Posted on 12/31/2004 2:21:30 PM PST by Caipirabob

What's wrong about this photo? Or if you're a true-born Southerner, what's right?

While scanning through some of the up and coming movies in 2005, I ran across this intriguing title; "CSA: Confederate States of America (2005)". It's an "alternate universe" take on what would the country be like had the South won the civil war.

Stars with bars:

Suffice to say anything from Hollywood on this topic is sure to to bring about all sorts of controversial ideas and discussions. I was surprised that they are approaching such subject matter, and I'm more than a little interested.

Some things are better left dead in the past:

For myself, I was more than pleased with the homage paid to General "Stonewall" Jackson in Turner's "Gods and Generals". Like him, I should have like to believe that the South would have been compelled to end slavery out of Christian dignity rather than continue to enslave their brothers of the freedom that belong equally to all men. Obviously it didn't happen that way.

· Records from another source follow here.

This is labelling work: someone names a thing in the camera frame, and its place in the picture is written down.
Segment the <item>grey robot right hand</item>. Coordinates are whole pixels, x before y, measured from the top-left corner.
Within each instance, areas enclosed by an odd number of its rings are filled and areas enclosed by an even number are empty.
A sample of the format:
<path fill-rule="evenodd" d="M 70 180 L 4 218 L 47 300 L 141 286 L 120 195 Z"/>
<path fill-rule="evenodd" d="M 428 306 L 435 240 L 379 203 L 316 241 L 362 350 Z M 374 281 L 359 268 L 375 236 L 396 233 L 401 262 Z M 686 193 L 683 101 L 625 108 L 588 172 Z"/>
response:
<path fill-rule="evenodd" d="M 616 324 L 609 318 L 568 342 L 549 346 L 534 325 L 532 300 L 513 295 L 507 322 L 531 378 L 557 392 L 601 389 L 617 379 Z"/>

Would I fight for a South that believed in Slavery today? I have to ask first, would I know any better back then? I don't know. I honestly don't know. My pride for my South and my heritage would have most likely doomed me as it did so many others. I won't skirt the issue, in all likelyhood, slavery may have been an afterthought. Had they been the staple of what I considered property, I possibly would have already been past the point of moral struggle on the point and preparing to kill Northern invaders.

Compelling story or KKK wet dream?:

So what do I feel about this? The photo above nearly brings me to tears, as I highly respect Abraham Lincoln. I don't care if they kick me out of the South. Imagine if GW was in prayer over what to do about a seperatist leftist California. That's how I imagine Lincoln. A great man. I wonder sometimes what my family would have been like today. How many more of us would there be? Would we have held onto the property and prosperity that sustained them before the war? Would I have double the amount of family in the area? How many would I have had to cook for last week for Christmas? Would I have needed to make more "Pate De Fois Gras"?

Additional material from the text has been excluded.